Hwang Heejin, Kim Sungsoo, Park Sohyun, Ngo Tri Duc, Kim Kyeong Kyu, Kim T Doohun
Department of Molecular Science and Technology, Graduate School of Interdisciplinary Programs, Ajou University, Suwon 443-749, Republic of Korea.
Acta Crystallogr Sect F Struct Biol Cryst Commun. 2011 May 1;67(Pt 5):572-4. doi: 10.1107/S1744309111007706. Epub 2011 Apr 27.

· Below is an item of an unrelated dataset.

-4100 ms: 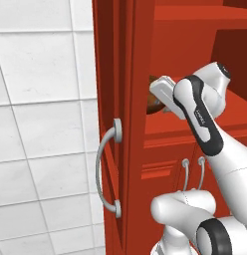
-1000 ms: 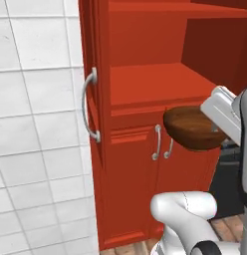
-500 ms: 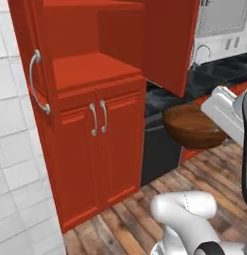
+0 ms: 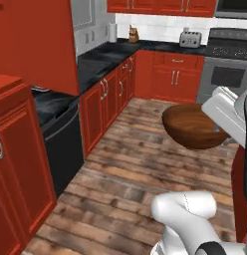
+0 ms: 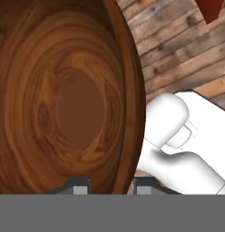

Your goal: Pick up the bowls from the cabinet and place each bowl in front of a stool on the dining counter.

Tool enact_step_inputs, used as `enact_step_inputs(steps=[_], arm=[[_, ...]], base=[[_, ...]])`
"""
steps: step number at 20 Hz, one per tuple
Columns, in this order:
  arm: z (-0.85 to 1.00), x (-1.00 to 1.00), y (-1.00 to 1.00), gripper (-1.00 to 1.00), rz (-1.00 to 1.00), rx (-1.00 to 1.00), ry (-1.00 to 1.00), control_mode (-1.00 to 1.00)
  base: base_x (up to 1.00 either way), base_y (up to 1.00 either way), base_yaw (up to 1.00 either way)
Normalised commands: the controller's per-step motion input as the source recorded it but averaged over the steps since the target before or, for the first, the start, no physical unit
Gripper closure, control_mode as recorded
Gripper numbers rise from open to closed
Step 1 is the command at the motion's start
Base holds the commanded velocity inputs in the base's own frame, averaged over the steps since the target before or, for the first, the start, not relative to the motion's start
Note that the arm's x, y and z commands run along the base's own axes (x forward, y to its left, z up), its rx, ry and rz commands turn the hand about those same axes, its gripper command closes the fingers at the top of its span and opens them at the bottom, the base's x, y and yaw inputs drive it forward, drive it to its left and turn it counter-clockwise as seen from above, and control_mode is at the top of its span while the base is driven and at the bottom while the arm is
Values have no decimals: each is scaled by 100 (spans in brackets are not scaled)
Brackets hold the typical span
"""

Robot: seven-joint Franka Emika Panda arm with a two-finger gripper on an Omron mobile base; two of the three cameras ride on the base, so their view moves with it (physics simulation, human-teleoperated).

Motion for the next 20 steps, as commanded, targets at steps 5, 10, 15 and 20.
enact_step_inputs(steps=[5, 10, 15, 20], arm=[[0, 0, 0, 100, 0, 0, 0, 100], [0, 0, 0, 100, 0, 0, 0, 100], [0, 0, 0, 100, 0, 0, 0, 100], [0, 0, 0, 100, 0, 0, 0, 100]], base=[[-45, 0, -99], [-44, -2, -96], [15, -85, -61], [42, -100, -20]])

Industrial demand for active biocatalysts with desirable biochemical properties is constantly increasing and the discovery and characterization of novel esterases is potentially useful for industrial processes. Here, X-ray crystallographic studies of an (R)-specific SGNH arylesterase (Sm23) from Sinorhizobium meliloti 1021 are reported. The recombinant protein was expressed in Escherichia coli with a His tag and purified to homogeneity. Sm23 was crystallized using 0.2 M magnesium formate as a precipitant and X-ray diffraction data were collected to a resolution of 2.2 Å with an R(merge) of 6.9%. The crystals of SM23 belonged to the I-centred tetragonal space group I4(1)22, with unit-cell parameters a = b = 126.6, c = 190.9 Å. A molecular-replacement solution was obtained using the crystal structure of arylesterase from Mycobacterium smegmatis as a template.
工业界对具有理想生化特性的活性生物催化剂的需求不断增加,新型酯酶的发现和表征对工业过程可能具有重要意义。在此,我们报道了来自苜蓿中华根瘤菌1021的一种(R)特异性SGNH芳基酯酶(Sm23)的X射线晶体学研究。重组蛋白在大肠杆菌中表达,带有His标签,并纯化至同质。Sm23以0.2 M甲酸镁作为沉淀剂进行结晶,收集到分辨率为2.2 Å、R(merge)为6.9%的X射线衍射数据。Sm23的晶体属于I中心四方空间群I4(1)22,晶胞参数a = b = 126.6,c = 190.9 Å。以耻垢分枝杆菌芳基酯酶的晶体结构为模板,获得了分子置换解。